▸ Exercise goal: Copy, exactly and without additions, every line in the records below from the one holding "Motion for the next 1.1" through the one holding "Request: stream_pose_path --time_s", both ends included.
== Segment start ==
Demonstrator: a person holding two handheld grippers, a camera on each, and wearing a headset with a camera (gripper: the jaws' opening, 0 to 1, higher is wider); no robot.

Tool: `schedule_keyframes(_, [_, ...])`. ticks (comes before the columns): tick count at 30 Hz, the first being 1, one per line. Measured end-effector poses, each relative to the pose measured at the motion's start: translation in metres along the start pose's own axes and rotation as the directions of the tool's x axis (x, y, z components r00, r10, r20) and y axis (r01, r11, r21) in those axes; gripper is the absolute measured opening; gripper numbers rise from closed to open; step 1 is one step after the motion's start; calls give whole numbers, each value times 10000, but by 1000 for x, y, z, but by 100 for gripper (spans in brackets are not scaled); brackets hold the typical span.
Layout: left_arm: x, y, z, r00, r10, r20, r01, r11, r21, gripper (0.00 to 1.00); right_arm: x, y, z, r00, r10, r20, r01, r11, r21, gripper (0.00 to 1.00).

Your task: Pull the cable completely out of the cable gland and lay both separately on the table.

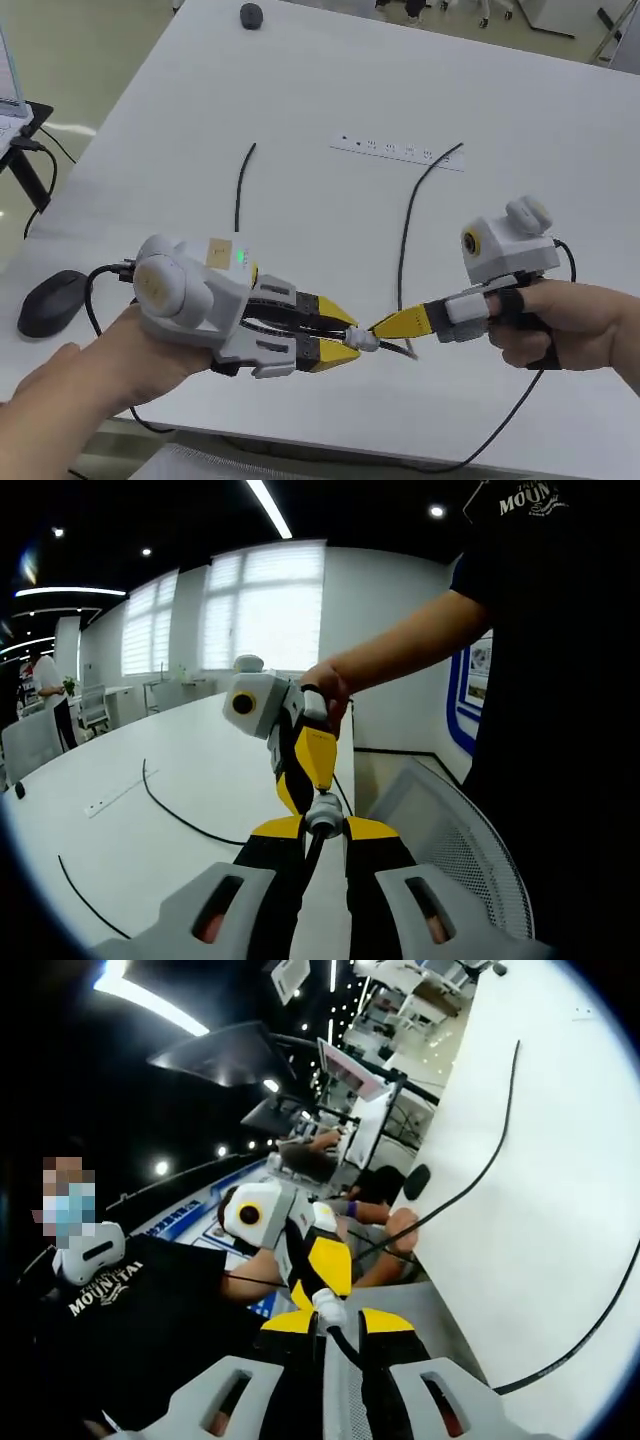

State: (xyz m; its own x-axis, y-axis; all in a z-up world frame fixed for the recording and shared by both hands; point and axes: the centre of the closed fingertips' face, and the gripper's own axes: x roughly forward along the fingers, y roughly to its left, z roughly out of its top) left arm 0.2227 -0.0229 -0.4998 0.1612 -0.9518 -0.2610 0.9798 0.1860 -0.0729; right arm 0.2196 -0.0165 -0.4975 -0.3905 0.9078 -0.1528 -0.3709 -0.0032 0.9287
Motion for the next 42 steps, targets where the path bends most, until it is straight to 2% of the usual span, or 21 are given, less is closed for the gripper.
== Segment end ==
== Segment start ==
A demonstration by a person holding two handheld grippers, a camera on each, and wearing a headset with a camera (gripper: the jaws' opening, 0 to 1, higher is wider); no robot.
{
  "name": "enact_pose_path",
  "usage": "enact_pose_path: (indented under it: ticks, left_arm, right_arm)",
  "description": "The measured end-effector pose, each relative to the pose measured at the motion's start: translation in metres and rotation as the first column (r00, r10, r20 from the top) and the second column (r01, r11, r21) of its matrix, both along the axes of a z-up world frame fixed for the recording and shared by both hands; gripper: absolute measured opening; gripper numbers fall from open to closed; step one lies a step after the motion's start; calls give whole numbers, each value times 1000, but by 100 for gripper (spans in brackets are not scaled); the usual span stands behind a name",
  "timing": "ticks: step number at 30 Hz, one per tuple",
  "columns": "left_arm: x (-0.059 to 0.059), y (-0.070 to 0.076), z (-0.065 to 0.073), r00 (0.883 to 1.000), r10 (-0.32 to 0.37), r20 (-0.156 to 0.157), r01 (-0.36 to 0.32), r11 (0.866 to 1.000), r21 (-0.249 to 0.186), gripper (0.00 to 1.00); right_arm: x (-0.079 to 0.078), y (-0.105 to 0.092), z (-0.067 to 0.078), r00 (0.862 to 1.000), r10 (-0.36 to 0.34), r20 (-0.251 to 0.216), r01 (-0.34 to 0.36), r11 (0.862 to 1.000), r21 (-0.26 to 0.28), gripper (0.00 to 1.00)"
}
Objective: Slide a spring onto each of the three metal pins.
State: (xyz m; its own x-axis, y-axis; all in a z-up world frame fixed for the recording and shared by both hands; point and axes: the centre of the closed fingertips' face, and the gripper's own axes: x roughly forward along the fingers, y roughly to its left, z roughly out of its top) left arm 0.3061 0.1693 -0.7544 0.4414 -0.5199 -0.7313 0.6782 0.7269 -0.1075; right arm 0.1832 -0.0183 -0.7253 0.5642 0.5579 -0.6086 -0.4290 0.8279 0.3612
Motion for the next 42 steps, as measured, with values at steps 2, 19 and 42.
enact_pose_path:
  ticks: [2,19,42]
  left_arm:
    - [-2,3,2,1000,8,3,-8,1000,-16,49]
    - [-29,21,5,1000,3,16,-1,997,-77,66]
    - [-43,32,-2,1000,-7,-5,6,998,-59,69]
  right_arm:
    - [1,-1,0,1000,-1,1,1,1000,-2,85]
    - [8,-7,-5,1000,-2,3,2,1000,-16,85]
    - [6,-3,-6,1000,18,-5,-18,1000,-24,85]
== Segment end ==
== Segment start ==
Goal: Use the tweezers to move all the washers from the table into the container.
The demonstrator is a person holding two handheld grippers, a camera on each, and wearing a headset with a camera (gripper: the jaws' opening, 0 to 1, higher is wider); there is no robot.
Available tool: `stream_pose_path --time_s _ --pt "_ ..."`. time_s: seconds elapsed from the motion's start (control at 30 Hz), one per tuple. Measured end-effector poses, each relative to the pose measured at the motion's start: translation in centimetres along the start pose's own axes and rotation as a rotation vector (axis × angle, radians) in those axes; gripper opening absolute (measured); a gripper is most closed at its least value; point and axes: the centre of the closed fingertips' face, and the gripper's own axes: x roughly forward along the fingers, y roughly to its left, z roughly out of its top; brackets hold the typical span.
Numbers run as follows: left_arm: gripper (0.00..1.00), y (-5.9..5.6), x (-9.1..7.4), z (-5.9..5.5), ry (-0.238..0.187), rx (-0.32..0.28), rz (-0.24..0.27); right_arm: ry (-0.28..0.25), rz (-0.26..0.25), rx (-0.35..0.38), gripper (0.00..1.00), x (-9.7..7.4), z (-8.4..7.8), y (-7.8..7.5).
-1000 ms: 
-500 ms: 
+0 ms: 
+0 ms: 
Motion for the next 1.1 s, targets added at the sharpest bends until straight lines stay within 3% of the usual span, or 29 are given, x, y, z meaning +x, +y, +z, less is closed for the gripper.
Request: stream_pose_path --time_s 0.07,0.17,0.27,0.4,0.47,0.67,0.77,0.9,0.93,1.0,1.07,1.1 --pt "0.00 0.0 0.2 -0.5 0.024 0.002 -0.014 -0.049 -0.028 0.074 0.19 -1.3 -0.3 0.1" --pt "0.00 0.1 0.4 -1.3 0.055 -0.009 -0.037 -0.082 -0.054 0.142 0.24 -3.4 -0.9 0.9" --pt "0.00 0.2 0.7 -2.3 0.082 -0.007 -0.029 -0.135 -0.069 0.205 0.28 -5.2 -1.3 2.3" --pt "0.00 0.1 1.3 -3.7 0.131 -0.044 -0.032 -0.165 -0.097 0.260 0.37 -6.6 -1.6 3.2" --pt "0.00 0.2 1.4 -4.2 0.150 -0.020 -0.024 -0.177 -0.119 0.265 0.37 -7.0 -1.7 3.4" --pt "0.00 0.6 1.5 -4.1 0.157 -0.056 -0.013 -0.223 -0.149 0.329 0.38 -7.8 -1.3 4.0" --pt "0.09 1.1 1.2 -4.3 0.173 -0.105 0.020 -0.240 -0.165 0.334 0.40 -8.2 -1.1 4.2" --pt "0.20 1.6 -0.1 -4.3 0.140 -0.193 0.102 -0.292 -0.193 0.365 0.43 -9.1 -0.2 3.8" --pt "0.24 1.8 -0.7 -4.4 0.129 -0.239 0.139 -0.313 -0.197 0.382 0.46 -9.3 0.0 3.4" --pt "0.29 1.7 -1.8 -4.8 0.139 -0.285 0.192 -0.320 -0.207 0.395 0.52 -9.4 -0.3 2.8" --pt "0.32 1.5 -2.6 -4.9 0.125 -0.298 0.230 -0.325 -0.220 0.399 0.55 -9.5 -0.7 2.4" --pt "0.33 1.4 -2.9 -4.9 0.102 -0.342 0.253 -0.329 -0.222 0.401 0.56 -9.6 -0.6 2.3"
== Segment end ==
▸ Written solution:
Motion for the next 1.1 s, targets added at the sharpest bends until straight lines stay within 3% of the usual span, or 29 are given, x, y, z meaning +x, +y, +z, less is closed for the gripper.
Request: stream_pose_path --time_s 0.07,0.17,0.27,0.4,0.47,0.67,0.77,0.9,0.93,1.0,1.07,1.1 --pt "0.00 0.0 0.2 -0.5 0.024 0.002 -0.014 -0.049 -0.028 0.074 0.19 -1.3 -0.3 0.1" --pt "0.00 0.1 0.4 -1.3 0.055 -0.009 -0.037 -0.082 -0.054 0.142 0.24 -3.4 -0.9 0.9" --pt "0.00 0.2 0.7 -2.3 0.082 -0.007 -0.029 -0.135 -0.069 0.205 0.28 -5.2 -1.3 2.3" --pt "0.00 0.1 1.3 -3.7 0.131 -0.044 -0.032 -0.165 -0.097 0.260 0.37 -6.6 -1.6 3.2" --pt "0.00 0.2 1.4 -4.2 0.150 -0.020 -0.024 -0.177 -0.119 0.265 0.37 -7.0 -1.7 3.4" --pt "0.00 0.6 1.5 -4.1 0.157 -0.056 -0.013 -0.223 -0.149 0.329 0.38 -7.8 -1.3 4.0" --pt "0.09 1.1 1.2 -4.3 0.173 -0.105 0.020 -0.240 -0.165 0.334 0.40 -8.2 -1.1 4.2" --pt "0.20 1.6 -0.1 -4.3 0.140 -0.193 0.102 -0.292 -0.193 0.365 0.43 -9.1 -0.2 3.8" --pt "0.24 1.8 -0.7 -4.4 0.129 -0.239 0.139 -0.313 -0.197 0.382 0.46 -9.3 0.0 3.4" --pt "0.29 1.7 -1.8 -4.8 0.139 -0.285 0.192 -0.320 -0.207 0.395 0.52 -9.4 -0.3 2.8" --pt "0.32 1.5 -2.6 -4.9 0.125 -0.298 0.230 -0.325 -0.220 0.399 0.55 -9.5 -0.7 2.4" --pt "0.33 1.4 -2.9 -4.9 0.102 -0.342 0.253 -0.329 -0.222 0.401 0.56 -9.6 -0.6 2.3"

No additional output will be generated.